Although we applaud the efforts of Quaker Oats in modifying the workplace to accommodate Ciha's disability, such efforts are not determinative of Ciha's industrial disability rating. See Thilges v. Snap-On Tools Corp., 528 N.W.2d 614, 617 (Iowa 1995) ("[W]e are satisfied that the commissioner was correct in viewing loss of earning capacity in terms of the injured worker's present ability to earn in the competitive job market without regard to the accommodation furnished by one's present employer."). In finding eighty percent industrial disability, the commissioner concluded the following: [D]efendant [Quaker Oats] has gone to great effort to accommodate claimant's [Ciha's] devastating disability. Defendant has set up a team of five co-employees to assist claimant, installed a special elevator, etc. These efforts are very appropriate, and defendant is to be commended for putting claimant back to work under difficult circumstances.

However, defendant also obtains an advantage by doing so in that claimant's disability is reduced from what it otherwise would be.

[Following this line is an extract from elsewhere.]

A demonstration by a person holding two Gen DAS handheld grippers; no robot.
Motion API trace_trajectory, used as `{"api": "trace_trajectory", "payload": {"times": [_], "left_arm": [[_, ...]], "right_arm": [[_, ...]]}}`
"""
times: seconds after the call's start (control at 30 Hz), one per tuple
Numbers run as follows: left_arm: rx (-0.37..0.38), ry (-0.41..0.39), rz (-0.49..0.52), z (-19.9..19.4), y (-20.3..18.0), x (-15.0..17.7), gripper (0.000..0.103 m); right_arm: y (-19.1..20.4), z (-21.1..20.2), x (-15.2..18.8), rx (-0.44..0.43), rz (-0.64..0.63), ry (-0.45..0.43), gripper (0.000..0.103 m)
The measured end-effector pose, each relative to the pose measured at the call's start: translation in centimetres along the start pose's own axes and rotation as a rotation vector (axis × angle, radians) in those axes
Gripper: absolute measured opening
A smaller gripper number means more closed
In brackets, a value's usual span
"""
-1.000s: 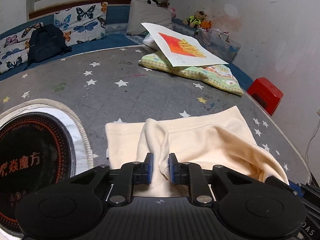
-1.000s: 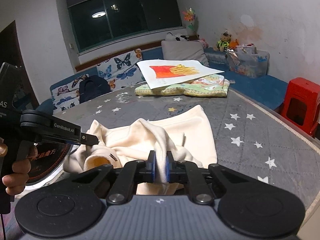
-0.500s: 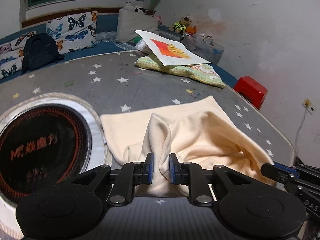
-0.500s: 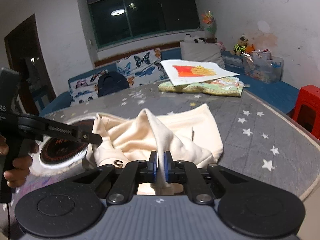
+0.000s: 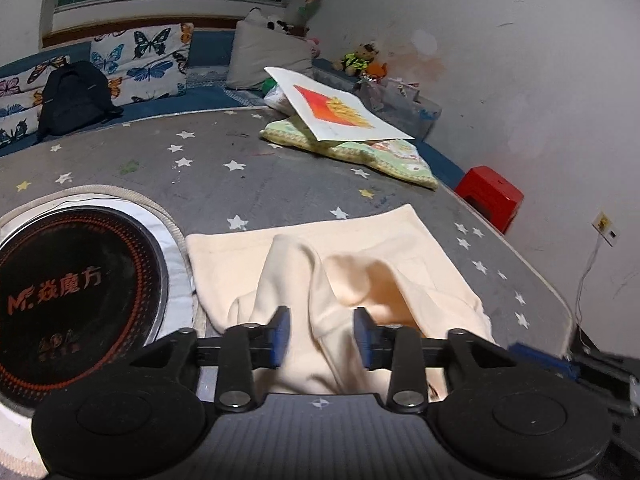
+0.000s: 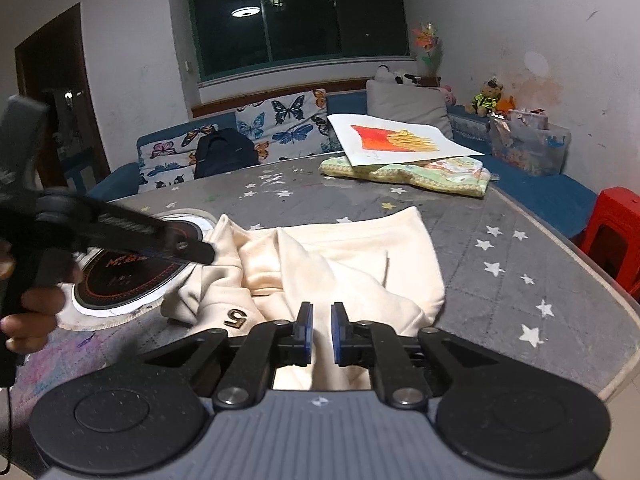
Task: Fold clothes
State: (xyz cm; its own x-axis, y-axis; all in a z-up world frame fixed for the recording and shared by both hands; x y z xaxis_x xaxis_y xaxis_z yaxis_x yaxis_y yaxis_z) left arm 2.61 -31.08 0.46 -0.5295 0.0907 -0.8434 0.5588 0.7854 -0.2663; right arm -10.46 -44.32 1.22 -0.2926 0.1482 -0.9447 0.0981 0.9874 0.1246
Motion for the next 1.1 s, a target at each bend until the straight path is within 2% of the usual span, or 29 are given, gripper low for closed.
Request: {"api": "trace_trajectory", "payload": {"times": [0.27, 0.37, 0.43, 0.47, 0.73, 0.9, 0.93, 0.97, 1.03, 1.1], "left_arm": [[0.007, 0.040, -0.001, 2.5, -0.2, 0.5, 0.039], [0.027, 0.023, 0.023, 2.5, -0.7, 0.3, 0.038], [0.028, 0.030, 0.035, 2.7, -0.7, 0.5, 0.026], [0.026, 0.033, 0.038, 2.8, -0.7, 0.6, 0.025], [0.011, 0.005, 0.054, 3.2, -0.4, -0.4, 0.026], [0.016, 0.029, 0.086, 4.3, -0.6, -0.2, 0.025], [0.012, 0.037, 0.090, 4.4, -0.4, 0.1, 0.014], [0.005, 0.045, 0.096, 4.3, -0.2, 0.3, 0.009], [-0.005, 0.051, 0.090, 3.9, 0.2, 0.8, 0.003], [0.004, 0.037, 0.074, 2.8, 0.4, 0.8, 0.003]], "right_arm": [[0.5, 0.8, 0.7, -0.003, -0.026, 0.014, 0.017], [0.5, 0.8, 0.8, -0.003, -0.029, 0.018, 0.018], [0.5, 0.9, 0.9, -0.001, -0.033, 0.021, 0.019], [0.5, 0.9, 0.9, -0.001, -0.034, 0.021, 0.020], [0.5, 0.9, 0.8, -0.005, -0.038, 0.018, 0.023], [0.6, 1.1, 0.8, -0.004, -0.039, 0.014, 0.027], [0.7, 1.1, 0.7, -0.004, -0.040, 0.013, 0.027], [0.7, 1.1, 0.7, -0.005, -0.043, 0.013, 0.028], [0.7, 1.1, 0.6, -0.006, -0.054, 0.012, 0.031], [0.7, 1.1, 0.8, -0.004, -0.066, 0.016, 0.034]]}}
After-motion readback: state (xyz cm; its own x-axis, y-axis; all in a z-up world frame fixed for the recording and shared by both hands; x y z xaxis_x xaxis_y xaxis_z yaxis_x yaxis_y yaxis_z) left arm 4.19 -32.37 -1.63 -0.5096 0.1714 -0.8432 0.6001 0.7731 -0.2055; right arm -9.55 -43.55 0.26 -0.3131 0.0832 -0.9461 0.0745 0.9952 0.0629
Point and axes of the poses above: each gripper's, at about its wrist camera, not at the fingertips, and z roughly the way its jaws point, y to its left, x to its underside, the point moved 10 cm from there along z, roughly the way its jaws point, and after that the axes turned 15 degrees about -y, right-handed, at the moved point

Although claimant's position is not a "make work" job and involves a significant contribution to his employer, nevertheless if claimant were to be suddenly thrust into the job market, his ability to compete with other workers for positions would be limited in the most extreme sense. Clearly, without the accommodation, claimant's disability would be permanent and total. Claimant's industrial disability is found to be [eighty] percent. We conclude there is substantial evidence to support the commissioner's decision on this issue. Affirmed.

Case Questions

1. Assess the extent of the accommodations the employer made to allow Ciha to be able to return to work.

2. Because Bradley Ciha suffered no loss of earnings, how can he be considered 80 percent permanent partial disabled?

3. Under Section 85.27, "The employer shall also furnish reasonable and necessary crutches, artificial members, and appliances ..." Did the legislature authorize a home modification ($20,788) and a van conversion ($24,509) under the term appliances?